> **What to do**
Each line of the data that mentions the string "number" needs to be identified and copied.

************

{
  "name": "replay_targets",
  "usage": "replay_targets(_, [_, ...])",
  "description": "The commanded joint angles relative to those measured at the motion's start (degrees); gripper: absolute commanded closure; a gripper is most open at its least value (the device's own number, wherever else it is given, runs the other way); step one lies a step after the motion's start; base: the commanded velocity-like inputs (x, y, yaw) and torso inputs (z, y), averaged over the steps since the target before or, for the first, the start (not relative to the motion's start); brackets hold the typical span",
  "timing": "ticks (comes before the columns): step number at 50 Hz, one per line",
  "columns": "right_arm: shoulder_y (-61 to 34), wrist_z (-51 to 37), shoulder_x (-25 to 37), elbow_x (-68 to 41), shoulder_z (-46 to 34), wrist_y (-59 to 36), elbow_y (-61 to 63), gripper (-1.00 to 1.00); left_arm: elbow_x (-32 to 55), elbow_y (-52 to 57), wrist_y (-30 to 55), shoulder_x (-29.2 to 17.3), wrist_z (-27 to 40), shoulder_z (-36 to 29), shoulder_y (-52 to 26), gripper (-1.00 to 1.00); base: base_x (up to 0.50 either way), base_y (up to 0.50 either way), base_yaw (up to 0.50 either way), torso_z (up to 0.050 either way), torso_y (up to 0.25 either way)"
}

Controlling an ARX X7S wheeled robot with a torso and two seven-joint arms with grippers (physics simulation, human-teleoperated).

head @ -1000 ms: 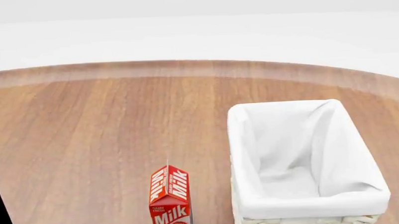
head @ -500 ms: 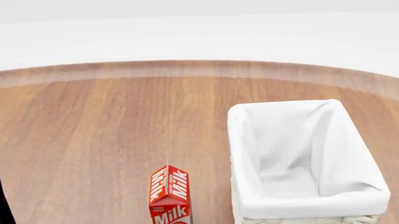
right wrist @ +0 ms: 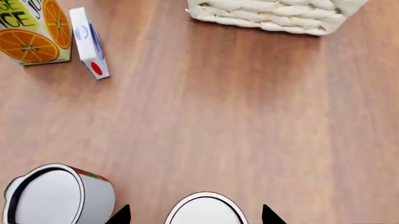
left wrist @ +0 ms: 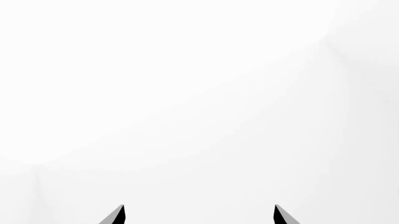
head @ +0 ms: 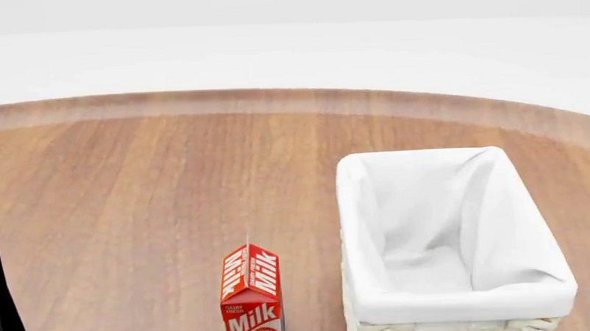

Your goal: Pick up the alphabet soup and the tomato sauce, and put them in the basket.

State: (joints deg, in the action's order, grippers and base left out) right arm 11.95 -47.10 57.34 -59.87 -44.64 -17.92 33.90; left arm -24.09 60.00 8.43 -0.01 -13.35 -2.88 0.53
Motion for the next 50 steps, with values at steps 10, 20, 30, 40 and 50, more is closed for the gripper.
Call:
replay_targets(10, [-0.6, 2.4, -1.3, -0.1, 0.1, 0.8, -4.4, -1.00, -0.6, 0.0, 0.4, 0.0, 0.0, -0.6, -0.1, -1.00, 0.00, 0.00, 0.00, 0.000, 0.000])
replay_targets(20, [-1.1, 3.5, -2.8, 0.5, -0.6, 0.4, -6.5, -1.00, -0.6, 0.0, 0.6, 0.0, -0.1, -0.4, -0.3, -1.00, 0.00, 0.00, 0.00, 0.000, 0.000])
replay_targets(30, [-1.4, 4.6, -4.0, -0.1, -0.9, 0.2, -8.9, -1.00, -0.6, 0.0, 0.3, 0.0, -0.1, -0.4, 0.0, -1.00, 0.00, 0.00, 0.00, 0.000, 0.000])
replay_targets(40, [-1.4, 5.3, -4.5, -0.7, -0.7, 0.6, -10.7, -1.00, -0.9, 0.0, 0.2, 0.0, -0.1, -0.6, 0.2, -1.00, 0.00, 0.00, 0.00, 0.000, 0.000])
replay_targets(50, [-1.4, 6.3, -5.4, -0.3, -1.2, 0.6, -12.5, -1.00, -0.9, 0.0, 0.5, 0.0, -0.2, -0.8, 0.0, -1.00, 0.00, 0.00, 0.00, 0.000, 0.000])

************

> **Reply**
  "description": "The commanded joint angles relative to those measured at the motion's start (degrees); gripper: absolute commanded closure; a gripper is most open at its least value (the device's own number, wherever else it is given, runs the other way); step one lies a step after the motion's start; base: the commanded velocity-like inputs (x, y, yaw) and torso inputs (z, y), averaged over the steps since the target before or, for the first, the start (not relative to the motion's start); brackets hold the typical span",
  "timing": "ticks (comes before the columns): step number at 50 Hz, one per line",

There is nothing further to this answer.